CURWOOD: Tell me about the garlic mustard plant.
DAVIS: Garlic mustard is a biennial plant, which means it takes two years to complete its life cycle. It’s home range is in Europe, extending into Western Asia. It’s a very hardy plant; it comes out pretty much first thing at the end of winter, beginning of spring, and dominates the forest floor.
CURWOOD: Just how, when, and where was it introduced to North America?
DAVIS: It was actually brought in intentionally – 1869 – it was brought in as a culinary herb in Long Island. But unfortunately it doesn’t taste very good, like a really sharp mustard green.
CURWOOD: Since it came, it’s what, in 34 states and 4 Canadian provinces? And it just keeps on going.
DAVIS: Ya. Well it does best within temperate forests in kind of the northern part of the U.S. But it’s getting more and more prevalent within each of the states where it’s found.
CURWOOD: This plant is considered a pest. Why is it so unstoppable?
DAVIS: It seems to have a few different mechanisms that make it particularly invasive. It’s cold-hardy and shade tolerant, so comes up early in the spring when most plants aren’t able to grow. It also appears to secrete what are called allelochemicals into the soil. Allelochemicals are chemical compounds that one plant introduces into the growing environment to suppress the growth of another plant. So it’s kind of chemical warfare against the native plants.

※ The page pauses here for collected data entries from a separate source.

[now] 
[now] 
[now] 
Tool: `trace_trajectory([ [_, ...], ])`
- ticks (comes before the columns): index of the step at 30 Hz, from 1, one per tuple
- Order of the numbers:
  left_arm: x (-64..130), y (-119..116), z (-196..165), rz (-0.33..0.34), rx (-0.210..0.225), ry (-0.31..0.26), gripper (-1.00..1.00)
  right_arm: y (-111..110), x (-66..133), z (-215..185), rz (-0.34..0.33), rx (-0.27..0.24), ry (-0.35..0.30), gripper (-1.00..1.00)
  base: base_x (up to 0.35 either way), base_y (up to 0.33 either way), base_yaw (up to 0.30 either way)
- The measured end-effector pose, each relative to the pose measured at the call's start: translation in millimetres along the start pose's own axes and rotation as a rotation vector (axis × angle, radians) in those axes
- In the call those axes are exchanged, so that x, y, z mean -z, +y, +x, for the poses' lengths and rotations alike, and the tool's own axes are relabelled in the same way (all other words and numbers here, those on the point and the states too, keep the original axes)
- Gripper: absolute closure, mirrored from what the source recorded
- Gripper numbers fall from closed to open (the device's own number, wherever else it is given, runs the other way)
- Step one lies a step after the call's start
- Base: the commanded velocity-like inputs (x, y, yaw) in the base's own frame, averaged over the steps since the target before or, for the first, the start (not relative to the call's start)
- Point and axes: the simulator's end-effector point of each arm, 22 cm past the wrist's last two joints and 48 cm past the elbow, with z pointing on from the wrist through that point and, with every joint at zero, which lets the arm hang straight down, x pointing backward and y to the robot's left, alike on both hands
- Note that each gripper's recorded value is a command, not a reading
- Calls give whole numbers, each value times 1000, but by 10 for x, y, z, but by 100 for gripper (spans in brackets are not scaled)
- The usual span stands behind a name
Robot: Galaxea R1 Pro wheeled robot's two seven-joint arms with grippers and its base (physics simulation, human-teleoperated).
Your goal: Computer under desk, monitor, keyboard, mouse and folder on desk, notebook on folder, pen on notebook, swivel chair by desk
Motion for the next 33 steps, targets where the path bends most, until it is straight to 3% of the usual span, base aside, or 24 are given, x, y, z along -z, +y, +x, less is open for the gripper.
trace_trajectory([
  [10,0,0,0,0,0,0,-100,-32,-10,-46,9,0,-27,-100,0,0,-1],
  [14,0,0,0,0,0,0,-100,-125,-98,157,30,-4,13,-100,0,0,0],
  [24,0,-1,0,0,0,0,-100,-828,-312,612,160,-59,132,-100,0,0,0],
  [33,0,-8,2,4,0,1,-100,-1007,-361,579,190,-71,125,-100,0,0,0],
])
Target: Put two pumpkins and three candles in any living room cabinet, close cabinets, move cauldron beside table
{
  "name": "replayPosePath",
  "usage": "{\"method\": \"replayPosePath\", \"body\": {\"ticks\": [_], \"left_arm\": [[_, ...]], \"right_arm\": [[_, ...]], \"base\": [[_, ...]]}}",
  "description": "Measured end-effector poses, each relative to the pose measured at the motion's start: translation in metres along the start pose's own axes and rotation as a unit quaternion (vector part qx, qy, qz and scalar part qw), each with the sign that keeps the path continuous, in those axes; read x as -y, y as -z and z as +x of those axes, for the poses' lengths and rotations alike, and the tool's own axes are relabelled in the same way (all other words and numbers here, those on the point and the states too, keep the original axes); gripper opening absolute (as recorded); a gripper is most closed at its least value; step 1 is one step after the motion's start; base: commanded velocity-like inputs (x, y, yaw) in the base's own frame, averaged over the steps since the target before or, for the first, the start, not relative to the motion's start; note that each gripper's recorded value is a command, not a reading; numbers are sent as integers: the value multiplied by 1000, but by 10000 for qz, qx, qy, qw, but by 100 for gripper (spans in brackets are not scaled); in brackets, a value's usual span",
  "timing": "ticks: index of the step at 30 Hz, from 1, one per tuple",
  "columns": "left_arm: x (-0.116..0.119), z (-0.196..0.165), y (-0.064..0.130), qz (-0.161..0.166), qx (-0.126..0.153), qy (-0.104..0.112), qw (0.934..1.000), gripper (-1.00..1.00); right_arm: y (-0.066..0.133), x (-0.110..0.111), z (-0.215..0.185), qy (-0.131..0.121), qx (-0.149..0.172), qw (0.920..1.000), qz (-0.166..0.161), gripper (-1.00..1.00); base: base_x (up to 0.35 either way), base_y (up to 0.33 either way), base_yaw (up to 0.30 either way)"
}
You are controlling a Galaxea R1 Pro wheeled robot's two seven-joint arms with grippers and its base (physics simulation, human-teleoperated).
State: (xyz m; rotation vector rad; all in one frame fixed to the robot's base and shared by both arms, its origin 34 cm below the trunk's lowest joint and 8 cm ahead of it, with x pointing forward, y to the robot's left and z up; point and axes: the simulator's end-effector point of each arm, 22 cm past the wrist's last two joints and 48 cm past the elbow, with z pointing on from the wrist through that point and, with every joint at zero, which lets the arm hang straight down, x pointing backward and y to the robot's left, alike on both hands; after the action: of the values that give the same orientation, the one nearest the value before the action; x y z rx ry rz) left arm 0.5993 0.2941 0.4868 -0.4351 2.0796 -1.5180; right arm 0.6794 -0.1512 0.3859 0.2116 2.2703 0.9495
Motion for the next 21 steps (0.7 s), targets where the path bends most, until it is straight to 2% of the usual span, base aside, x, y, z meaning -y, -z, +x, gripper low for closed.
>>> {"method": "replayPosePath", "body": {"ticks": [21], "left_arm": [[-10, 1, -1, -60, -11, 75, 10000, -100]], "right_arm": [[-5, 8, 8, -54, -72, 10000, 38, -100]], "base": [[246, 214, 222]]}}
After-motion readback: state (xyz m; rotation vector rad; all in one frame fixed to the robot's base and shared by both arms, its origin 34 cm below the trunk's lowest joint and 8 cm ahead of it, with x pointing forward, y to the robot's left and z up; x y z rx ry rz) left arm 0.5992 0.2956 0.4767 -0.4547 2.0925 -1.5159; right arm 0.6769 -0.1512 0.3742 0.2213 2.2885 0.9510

CURWOOD: Now typically with a week, a plant you don’t want, you just pull it up and you get rid of it. What about the garlic mustard?
CURWOOD: As I understand it, some researchers in Switzerland have discovered a predator that has a particular taste for garlic mustard.
DAVIS: Yeah, this predator is called Ceutorhynchus scrobicollis, and these weevils are very well adapted for dealing with garlic mustard. Garlic mustard has some potent antifeedant compounds that it produces, and in order to eat garlic mustard these weevils have to detoxify it.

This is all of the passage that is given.